Is this the machine for the Minecraft enthusiast? Hardly, but Minecraft is the Java success story, where a platform like this, a fringe non mainstream platform will run a commercial app. This is where the real portability of binutils/gcc/libc and Linux prove to be the winning platform.
I saw this card while I was out, and I’ve seen mention of some Radeon’s working on the Lemote A1901 board, although it didn’t like my Asus Radeon R9 380 Strix, I’m guessing it’s too old? I can’t find it now, but there was some mention somewhere of someone using a 500 series card (I don’t understand the AMD number schema), so I figured I’d get the 570 as it was just over $100 USD, and it has 8GB of VRAM, so it ought to be somewhat usable if I guessed wrong on the compatibility.
But I did get lucky! The card not only was able to initialize, but UOS came up to the desktop!

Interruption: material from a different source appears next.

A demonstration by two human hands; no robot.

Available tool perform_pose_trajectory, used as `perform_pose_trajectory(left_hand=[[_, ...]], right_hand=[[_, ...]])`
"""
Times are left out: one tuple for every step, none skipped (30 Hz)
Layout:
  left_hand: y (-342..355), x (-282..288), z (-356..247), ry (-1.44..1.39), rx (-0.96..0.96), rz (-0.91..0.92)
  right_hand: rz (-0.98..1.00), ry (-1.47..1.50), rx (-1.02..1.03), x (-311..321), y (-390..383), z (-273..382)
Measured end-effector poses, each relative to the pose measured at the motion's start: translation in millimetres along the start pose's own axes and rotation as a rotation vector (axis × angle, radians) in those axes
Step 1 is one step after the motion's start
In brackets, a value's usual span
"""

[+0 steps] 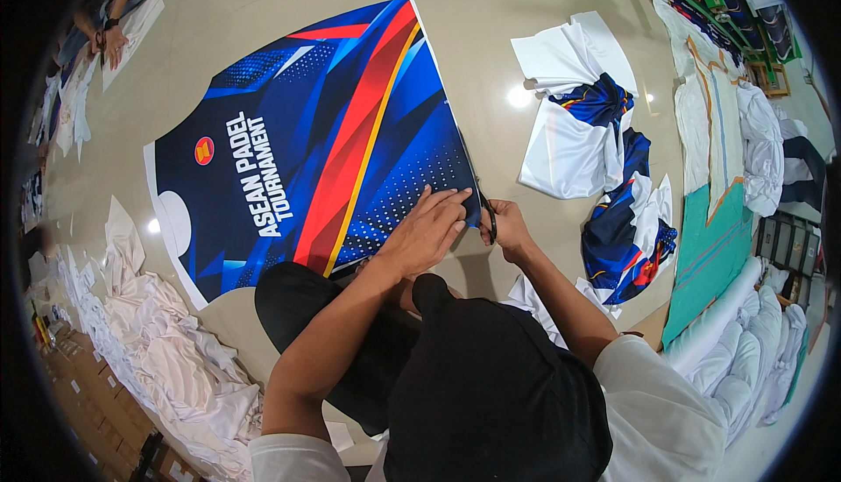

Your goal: The person sits on the floor and uses scissors to cut a large printed fabric sheet along the edges of a design. They trim the excess material around the perimeter, flip the sheet, and continue cutting to shape the garment.

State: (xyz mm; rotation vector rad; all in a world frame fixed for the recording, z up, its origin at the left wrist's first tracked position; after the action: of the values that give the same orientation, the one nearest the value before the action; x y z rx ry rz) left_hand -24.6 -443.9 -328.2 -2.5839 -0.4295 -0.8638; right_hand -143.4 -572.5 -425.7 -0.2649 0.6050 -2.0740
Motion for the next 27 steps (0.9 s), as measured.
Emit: perform_pose_trajectory(left_hand=[[0.1,0.3,-0.5,-0.004,0.002,-0.001],[0.3,0.2,-0.7,-0.008,0.004,-0.001],[0.6,0.2,-1.0,-0.012,0.005,-0.001],[1.0,-0.1,-1.4,-0.011,0.003,-0.001],[0.8,0.0,-0.8,-0.01,0.004,-0.001],[0.4,0.0,-0.3,-0.008,0.005,-0.002],[-0.1,0.1,0.3,-0.007,0.008,-0.003],[-0.2,0.5,-0.1,-0.003,0.006,-0.005],[-0.3,0.9,-0.5,0.001,0.005,-0.007],[-0.3,1.5,-0.7,-0.005,0.006,-0.009],[0.0,1.9,-0.8,-0.013,0.01,-0.01],[0.4,2.4,-0.8,-0.022,0.014,-0.011],[0.5,2.3,-0.9,-0.01,0.01,-0.004],[0.6,2.3,-0.2,0.003,0.006,0.003],[0.6,2.1,0.3,0.016,0.001,0.009],[0.6,2.1,1.0,0.02,0.003,0.013],[0.2,2.2,1.5,0.024,0.006,0.016],[-0.2,2.2,1.9,0.029,0.009,0.019],[-0.3,2.8,2.2,0.022,0.012,0.016],[-0.2,2.7,2.1,0.014,0.014,0.014],[-0.1,2.7,2.0,0.006,0.016,0.011],[-0.3,2.8,1.8,0.003,0.012,0.009],[-0.7,3.5,1.2,0.0,0.01,0.008],[-1.2,4.2,0.7,-0.003,0.008,0.007],[-1.9,5.0,0.4,-0.013,0.01,0.005],[-2.1,5.7,-0.8,-0.023,0.011,0.004],[-2.1,6.4,-1.7,-0.033,0.012,0.002]], right_hand=[[-0.009,0.01,-0.002,1.1,0.2,-1.7],[-0.018,0.021,-0.006,2.5,0.4,-3.6],[-0.015,0.022,-0.002,3.2,0.4,-5.0],[-0.013,0.022,0.001,3.9,0.0,-6.6],[-0.007,0.024,0.004,2.6,-0.3,-5.9],[0.0,0.021,0.003,1.7,-0.8,-5.3],[0.007,0.018,0.002,1.0,-1.5,-4.5],[0.011,0.015,0.006,0.5,-2.2,-3.0],[0.013,0.019,0.011,0.0,-2.7,-1.8],[0.015,0.023,0.016,-0.6,-3.1,-0.6],[0.017,0.025,0.019,-0.8,-3.4,0.7],[0.012,0.031,0.015,-0.8,-3.5,1.3],[0.007,0.037,0.01,-1.0,-3.5,1.8],[0.003,0.044,0.007,-1.2,-3.3,2.4],[0.005,0.029,0.012,-1.2,-3.2,3.4],[0.007,0.015,0.016,-1.3,-3.4,4.3],[0.009,0.001,0.021,-2.1,-3.8,6.2],[0.01,-0.002,0.017,-3.0,-4.7,7.6],[0.012,-0.006,0.013,-4.1,-6.0,9.2],[0.011,-0.011,0.009,-4.3,-7.0,10.7],[0.008,-0.005,0.004,-4.3,-7.0,10.3],[0.005,0.0,-0.001,-4.3,-6.8,9.6],[0.003,0.006,-0.007,-4.5,-6.4,8.5],[0.009,-0.002,-0.004,-4.2,-4.9,8.3],[0.015,-0.01,-0.002,-3.4,-2.2,8.4],[0.02,-0.019,0.0,-2.3,0.4,8.5],[0.019,-0.023,0.012,-1.7,3.4,7.2]])
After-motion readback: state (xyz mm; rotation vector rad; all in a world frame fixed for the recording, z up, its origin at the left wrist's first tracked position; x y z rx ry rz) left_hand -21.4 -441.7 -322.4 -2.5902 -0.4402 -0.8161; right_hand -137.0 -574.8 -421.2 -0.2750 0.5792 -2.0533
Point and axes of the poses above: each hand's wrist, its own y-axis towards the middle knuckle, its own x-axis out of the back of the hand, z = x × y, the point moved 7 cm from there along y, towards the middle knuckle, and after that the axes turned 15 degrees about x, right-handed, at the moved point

glxinfo -B gave the following output:
name of display: :0 display: :0 screen: 0 direct rendering: Yes Extended renderer info (GLX_MESA_query_renderer): Vendor: X.Org (0x1002) Device: Radeon RX 570 Series (POLARIS10, DRM 3.27.0, 4.19.0-loongson-3-desktop, LLVM 7.0.1) (0x67df) Version: 18.3.6 Accelerated: yes Video memory: 8192MB Unified memory: no Preferred profile: core (0x1) Max core profile version: 4.5 Max compat profile version: 4.5 Max GLES1 profile version: 1.1 Max GLES[23] profile version: 3.2
So there we go, 8GB of memory, and ‘Accelerated: yes’. It’s also FPS locked to the screen refresh so it’s running a steady 60fps for the display I’m using. I need to build some later games that use GL to really push the machine.
The one big ‘negative’ is that the video card sits over the SATA ports, so I need to get an L connector SATA cable, as now I can’t use my 2TB spinning rust disk with the fancy GPU in place. And it makes my 800 watt PSU all the more justified.
I’m just glad that the portable drivers, well are portable!